Status & Fallbacks

All robots can fail, but smart robots recover.

EMOS components are Self-Aware and Self-Healing by design. The Health Status system allows every component to explicitly declare its operational state — not just “Alive” or “Dead,” but how it is functioning. When failures are detected, the Fallback system automatically triggers pre-configured recovery strategies, keeping the robot operational without human intervention.


Health Status

The Health Status is the heartbeat of an EMOS component. Unlike standard ROS2 nodes, EMOS components differentiate between a math error (Algorithm Failure), a hardware crash (Component Failure), or a missing input (System Failure).

These reports are broadcast back to the system to trigger:

  • Alerts: Notify the operator of specific issues.

  • Reflexes: Trigger Events to handle the situation.

  • Self-Healing: Execute automatic Fallbacks to recover the node.

Status Hierarchy

EMOS defines distinct failure levels to help you pinpoint the root cause of an issue.

  • HEALTHY “Everything is awesome.” The component executed its main loop successfully and produced valid output.

  • ALGORITHM_FAILURE “I ran, but I couldn’t solve it.” The node is healthy, but the logic failed. Examples: Path planner couldn’t find a path; Object detector found nothing; Optimization solver did not converge.

  • COMPONENT_FAILURE “I am broken.” An internal crash or hardware issue occurred within this specific node.
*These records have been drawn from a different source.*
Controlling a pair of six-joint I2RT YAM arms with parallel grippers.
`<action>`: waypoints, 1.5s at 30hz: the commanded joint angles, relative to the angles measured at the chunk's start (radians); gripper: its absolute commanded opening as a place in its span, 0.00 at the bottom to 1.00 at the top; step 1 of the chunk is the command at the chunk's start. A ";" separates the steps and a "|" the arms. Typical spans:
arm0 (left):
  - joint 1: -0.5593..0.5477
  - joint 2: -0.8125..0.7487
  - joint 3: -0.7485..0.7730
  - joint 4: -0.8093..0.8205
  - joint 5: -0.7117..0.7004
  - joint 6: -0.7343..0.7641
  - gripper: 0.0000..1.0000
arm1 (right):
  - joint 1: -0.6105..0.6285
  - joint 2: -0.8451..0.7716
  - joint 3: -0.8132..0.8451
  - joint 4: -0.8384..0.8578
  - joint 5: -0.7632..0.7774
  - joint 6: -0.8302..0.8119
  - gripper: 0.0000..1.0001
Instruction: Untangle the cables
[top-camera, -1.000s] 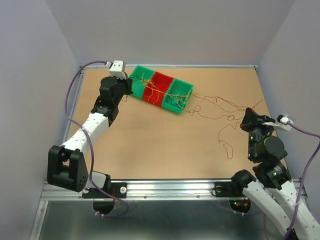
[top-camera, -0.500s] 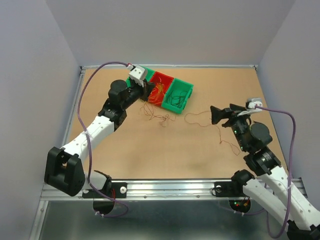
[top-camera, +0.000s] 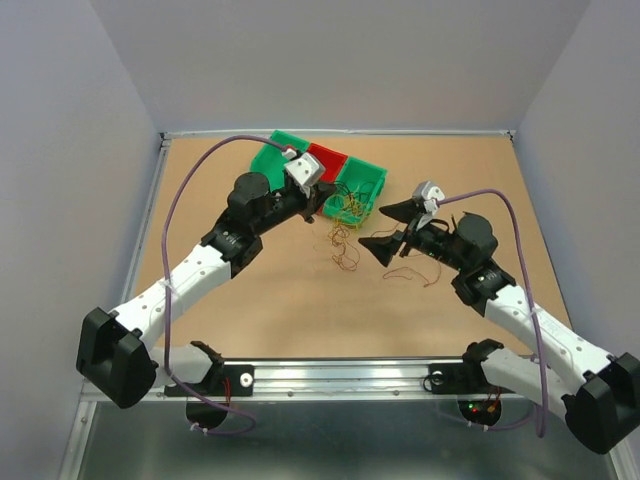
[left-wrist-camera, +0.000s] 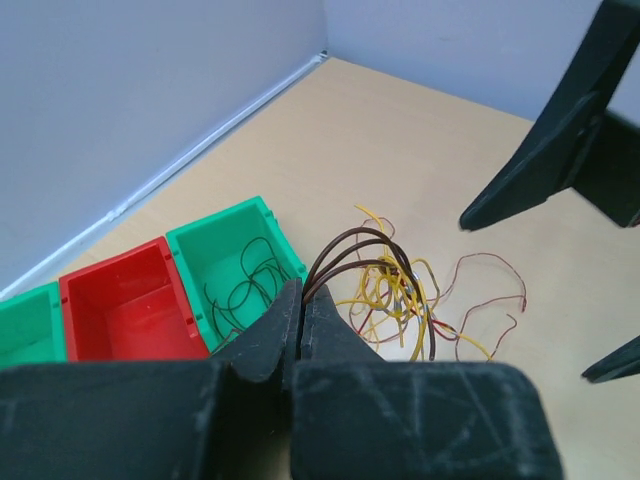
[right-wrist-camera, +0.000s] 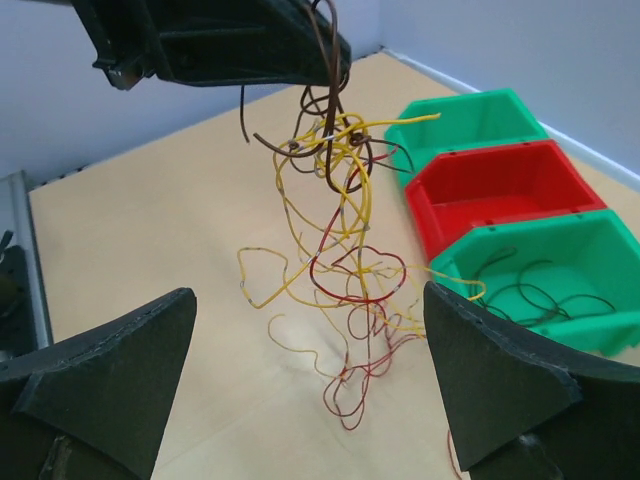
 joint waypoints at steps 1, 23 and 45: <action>-0.019 -0.064 0.004 0.015 0.021 0.018 0.00 | -0.003 0.069 0.002 0.195 -0.159 -0.006 1.00; -0.036 -0.096 -0.002 0.006 -0.013 0.012 0.00 | -0.001 0.176 0.043 0.220 0.421 0.117 0.01; 0.307 -0.019 -0.017 0.130 0.001 -0.257 0.00 | -0.003 -0.689 -0.131 -0.229 1.234 0.174 0.00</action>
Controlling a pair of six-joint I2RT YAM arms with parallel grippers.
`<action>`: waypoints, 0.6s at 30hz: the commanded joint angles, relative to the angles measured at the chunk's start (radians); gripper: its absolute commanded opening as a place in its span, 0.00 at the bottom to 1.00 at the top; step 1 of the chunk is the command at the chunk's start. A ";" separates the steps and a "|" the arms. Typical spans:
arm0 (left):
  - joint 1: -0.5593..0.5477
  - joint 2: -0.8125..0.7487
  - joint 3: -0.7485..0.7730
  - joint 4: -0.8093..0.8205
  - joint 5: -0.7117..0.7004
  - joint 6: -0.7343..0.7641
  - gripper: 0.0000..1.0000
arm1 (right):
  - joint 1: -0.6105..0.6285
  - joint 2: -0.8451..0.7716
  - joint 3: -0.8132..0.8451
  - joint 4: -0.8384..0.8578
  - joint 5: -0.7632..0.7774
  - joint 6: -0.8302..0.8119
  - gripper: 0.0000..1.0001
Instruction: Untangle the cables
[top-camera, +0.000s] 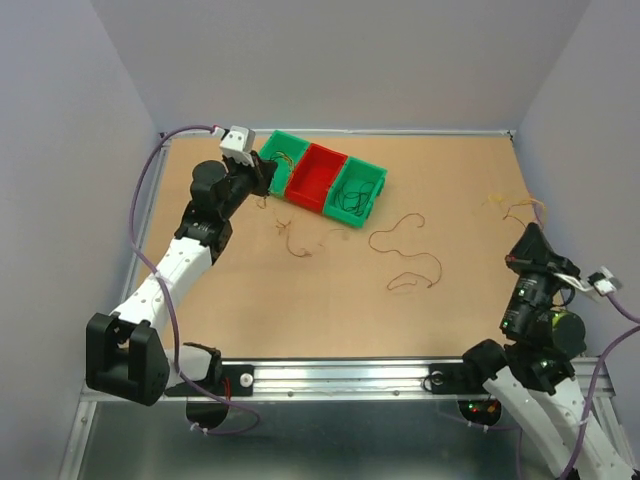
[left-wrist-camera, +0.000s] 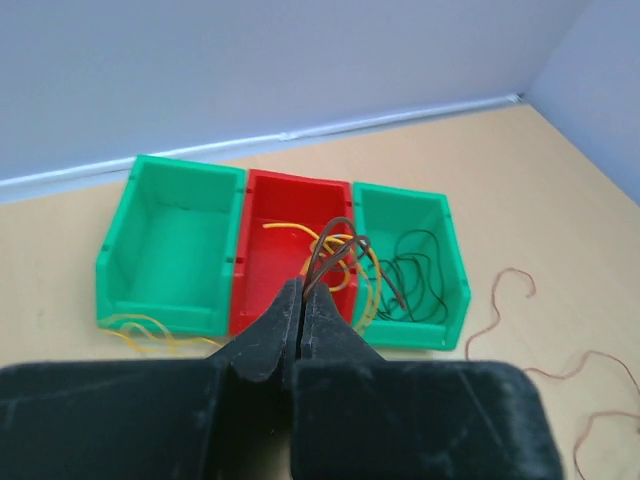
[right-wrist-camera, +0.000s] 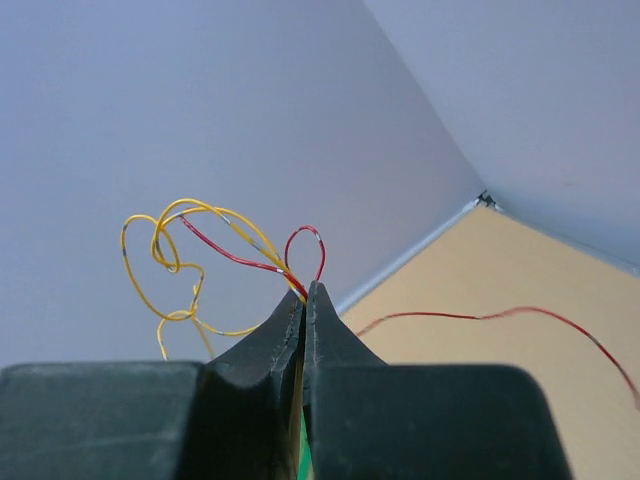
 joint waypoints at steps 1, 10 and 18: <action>-0.036 -0.030 0.026 0.099 0.132 0.015 0.00 | 0.002 0.160 0.048 -0.123 -0.201 -0.033 0.03; -0.236 -0.116 -0.020 0.097 0.077 0.175 0.00 | 0.002 0.549 0.171 -0.057 -1.015 -0.147 0.93; -0.313 -0.159 -0.031 0.077 0.051 0.230 0.01 | 0.004 0.710 0.154 0.160 -1.359 -0.165 0.99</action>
Examples: Memory leak; Exception raised in a callback; Division by zero.

  • SYSTEM_FAILURE “I am fine, but my inputs are broken.” The failure is caused by an external dependency. Examples: Input topic is empty or stale; Network is down; Disk is full.

Reporting Status

Every BaseComponent has an internal self.health_status object. You interact with this object inside your _execution_step or callbacks to declare the current state.

The Happy Path

Always mark the component as healthy at the end of a successful execution. This resets any previous error counters.

self.health_status.set_healthy()

Declaring Failures

When things go wrong, be specific. This helps the Fallback system decide whether to Retry (Algorithm), Restart (Component), or Wait (System).

Algorithm Failure:

# Optional: List the specific algorithm that failed
self.health_status.set_fail_algorithm(algorithm_names=["A_Star_Planner"])

Component Failure:

# Report that this component crashed
self.health_status.set_fail_component()

# Or blame a sub-module
self.health_status.set_fail_component(component_names=["Camera_Driver_API"])

System Failure:

# Report missing data on specific topics
self.health_status.set_fail_system(topic_names=["/camera/rgb", "/odom"])

Automatic Broadcasting

You do not need to manually publish the status message.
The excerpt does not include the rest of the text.